Your task: Return, word for word, the lines of the listing below from the one with "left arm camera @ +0" through the one with "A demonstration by", and no other lines.

Entries shown:

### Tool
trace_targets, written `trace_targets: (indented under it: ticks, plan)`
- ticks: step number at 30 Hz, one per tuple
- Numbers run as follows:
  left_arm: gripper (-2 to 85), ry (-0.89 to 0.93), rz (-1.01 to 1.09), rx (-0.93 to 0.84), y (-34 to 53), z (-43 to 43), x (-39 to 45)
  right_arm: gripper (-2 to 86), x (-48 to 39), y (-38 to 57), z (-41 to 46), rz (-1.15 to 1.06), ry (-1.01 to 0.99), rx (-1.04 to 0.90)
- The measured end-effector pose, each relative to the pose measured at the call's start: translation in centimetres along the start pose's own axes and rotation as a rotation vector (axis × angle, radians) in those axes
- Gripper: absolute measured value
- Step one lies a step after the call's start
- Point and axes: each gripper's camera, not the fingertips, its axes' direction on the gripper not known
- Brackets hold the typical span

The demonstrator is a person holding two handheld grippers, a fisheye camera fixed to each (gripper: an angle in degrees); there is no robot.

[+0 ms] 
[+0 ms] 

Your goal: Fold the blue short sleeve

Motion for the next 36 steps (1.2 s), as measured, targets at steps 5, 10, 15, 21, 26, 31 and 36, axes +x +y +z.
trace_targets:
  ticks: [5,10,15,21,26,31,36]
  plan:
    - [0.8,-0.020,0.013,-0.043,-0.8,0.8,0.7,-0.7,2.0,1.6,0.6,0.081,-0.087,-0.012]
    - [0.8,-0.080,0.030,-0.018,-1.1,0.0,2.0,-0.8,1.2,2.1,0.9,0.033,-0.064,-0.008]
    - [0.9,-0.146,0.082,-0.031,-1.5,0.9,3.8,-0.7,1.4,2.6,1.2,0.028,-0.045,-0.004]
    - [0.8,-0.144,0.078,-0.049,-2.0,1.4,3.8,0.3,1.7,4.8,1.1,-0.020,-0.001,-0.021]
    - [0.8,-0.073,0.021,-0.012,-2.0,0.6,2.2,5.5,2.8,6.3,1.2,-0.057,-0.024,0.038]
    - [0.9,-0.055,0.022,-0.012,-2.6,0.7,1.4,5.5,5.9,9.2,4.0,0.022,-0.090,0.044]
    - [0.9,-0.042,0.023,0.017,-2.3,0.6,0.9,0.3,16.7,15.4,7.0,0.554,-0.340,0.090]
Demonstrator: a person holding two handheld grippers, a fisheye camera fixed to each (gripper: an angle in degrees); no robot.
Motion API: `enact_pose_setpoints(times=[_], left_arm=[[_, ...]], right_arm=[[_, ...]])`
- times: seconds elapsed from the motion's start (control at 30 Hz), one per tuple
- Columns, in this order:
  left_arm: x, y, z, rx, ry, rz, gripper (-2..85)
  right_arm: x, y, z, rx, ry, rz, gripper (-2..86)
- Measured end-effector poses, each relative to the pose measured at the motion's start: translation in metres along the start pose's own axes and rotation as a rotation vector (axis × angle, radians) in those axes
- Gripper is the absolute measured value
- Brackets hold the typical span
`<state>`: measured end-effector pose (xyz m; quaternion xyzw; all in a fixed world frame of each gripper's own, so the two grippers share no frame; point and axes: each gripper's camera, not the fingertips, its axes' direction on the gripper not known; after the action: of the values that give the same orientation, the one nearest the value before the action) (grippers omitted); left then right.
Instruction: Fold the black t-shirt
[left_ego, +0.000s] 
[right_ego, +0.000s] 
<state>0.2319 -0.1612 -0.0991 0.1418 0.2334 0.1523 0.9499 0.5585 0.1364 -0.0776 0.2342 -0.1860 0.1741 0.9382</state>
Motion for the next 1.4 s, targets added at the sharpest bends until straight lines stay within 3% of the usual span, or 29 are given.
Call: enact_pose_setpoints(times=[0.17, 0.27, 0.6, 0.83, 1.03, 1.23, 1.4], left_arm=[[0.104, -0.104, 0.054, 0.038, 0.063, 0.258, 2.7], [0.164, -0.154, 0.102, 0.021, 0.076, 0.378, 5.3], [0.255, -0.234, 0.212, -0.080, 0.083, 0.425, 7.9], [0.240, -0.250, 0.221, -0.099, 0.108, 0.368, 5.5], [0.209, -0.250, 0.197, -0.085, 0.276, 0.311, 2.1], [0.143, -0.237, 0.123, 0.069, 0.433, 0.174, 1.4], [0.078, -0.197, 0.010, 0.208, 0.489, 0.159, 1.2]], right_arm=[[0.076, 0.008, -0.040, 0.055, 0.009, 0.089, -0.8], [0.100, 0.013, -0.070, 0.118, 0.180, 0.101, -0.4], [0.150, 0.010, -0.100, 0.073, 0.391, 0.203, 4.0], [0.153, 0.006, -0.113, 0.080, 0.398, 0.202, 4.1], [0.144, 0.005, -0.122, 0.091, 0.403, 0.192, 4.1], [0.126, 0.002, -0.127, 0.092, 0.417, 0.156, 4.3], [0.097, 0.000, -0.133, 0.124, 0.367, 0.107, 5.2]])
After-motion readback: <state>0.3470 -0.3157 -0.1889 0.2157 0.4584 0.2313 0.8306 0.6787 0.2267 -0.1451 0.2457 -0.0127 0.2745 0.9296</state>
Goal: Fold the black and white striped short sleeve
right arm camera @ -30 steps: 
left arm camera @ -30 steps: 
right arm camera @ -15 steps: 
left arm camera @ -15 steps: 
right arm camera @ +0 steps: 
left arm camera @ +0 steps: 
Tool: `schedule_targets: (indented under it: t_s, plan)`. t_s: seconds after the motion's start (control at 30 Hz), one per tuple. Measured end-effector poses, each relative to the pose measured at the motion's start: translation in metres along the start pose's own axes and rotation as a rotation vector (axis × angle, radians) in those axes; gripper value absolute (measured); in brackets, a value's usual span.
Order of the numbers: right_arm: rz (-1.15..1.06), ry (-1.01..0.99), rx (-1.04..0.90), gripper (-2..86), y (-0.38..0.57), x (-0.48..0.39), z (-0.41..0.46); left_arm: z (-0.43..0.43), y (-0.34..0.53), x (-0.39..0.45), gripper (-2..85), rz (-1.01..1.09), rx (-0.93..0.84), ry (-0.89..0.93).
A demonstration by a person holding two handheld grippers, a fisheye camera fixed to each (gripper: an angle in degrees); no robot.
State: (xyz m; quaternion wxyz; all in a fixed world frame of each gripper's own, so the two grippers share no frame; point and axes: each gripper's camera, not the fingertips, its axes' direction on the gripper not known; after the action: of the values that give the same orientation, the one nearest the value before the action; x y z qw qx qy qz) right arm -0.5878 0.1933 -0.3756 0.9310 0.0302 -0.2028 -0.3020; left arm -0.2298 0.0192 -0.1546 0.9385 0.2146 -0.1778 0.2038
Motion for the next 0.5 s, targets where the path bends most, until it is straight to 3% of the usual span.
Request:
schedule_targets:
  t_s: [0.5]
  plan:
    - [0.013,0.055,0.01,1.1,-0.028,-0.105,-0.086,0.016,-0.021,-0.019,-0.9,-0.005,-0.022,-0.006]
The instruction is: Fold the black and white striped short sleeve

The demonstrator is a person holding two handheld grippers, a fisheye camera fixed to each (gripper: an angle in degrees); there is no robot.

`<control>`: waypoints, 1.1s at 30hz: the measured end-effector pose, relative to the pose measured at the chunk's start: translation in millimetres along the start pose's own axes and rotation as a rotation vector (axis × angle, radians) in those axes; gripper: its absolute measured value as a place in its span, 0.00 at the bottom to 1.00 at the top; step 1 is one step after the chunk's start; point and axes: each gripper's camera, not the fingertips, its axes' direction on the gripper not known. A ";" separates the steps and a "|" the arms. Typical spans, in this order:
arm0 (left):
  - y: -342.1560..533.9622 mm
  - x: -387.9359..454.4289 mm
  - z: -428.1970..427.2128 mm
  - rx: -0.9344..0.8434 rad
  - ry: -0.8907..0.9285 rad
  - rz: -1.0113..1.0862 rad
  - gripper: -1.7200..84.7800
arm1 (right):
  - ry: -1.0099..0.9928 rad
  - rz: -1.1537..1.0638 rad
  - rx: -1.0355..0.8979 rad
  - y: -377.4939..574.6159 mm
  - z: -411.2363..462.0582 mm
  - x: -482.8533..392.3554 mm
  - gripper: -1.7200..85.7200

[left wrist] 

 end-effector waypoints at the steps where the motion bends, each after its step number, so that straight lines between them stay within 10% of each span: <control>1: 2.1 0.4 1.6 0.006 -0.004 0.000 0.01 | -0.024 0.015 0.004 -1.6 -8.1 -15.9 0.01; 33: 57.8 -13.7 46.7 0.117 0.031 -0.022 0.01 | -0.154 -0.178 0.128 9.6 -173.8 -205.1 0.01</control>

Exercise output:
left arm camera @ +0 steps: 
Tool: `schedule_targets: (indented under it: t_s, plan)`. t_s: seconds after the motion's start (control at 30 Hz), one per tuple. Measured end-effector poses, each relative to the pose measured at the motion's start: translation in metres along the start pose's own axes and rotation as a rotation vector (axis × angle, radians) in those axes; gripper value absolute (measured); in brackets, a value's usual span.
Order of the numbers: right_arm: rz (-1.15..1.06), ry (-1.01..0.99), rx (-1.04..0.90), gripper (-2..86), y (-0.38..0.57), x (-0.48..0.39), z (-0.41..0.46); left_arm: z (-0.43..0.43), y (-0.34..0.53), x (-0.39..0.45), gripper (-2..85), rz (-1.01..1.09), rx (-0.93..0.84), ry (-0.89..0.93).
A demonstration by a person holding two handheld grippers, a fisheye camera fixed to each (gripper: an angle in degrees); no robot.

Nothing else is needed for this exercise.